Required action
Beginning with the line where "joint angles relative" appears, retype every remaining line of the data below, both the first and last included.

Provided material
§ §

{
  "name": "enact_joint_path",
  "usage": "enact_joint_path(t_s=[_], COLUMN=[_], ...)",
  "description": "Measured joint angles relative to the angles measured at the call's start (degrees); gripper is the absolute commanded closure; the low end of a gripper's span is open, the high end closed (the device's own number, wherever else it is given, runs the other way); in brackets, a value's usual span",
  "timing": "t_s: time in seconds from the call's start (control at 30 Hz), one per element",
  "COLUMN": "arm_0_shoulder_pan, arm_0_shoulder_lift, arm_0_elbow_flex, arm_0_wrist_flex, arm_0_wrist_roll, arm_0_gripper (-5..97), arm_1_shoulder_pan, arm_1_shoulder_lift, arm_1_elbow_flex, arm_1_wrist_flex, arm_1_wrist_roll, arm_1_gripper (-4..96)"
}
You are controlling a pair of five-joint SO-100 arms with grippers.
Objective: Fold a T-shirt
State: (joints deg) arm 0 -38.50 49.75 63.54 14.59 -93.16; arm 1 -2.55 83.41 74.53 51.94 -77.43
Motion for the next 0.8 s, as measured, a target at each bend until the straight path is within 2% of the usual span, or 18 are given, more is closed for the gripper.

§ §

Solution below
  "description": "Measured joint angles relative to the angles measured at the call's start (degrees); gripper is the absolute commanded closure; the low end of a gripper's span is open, the high end closed (the device's own number, wherever else it is given, runs the other way); in brackets, a value's usual span",
  "timing": "t_s: time in seconds from the call's start (control at 30 Hz), one per element",
  "COLUMN": "arm_0_shoulder_pan, arm_0_shoulder_lift, arm_0_elbow_flex, arm_0_wrist_flex, arm_0_wrist_roll, arm_0_gripper (-5..97), arm_1_shoulder_pan, arm_1_shoulder_lift, arm_1_elbow_flex, arm_1_wrist_flex, arm_1_wrist_roll, arm_1_gripper (-4..96)"
}
You are controlling a pair of five-joint SO-100 arms with grippers.
Objective: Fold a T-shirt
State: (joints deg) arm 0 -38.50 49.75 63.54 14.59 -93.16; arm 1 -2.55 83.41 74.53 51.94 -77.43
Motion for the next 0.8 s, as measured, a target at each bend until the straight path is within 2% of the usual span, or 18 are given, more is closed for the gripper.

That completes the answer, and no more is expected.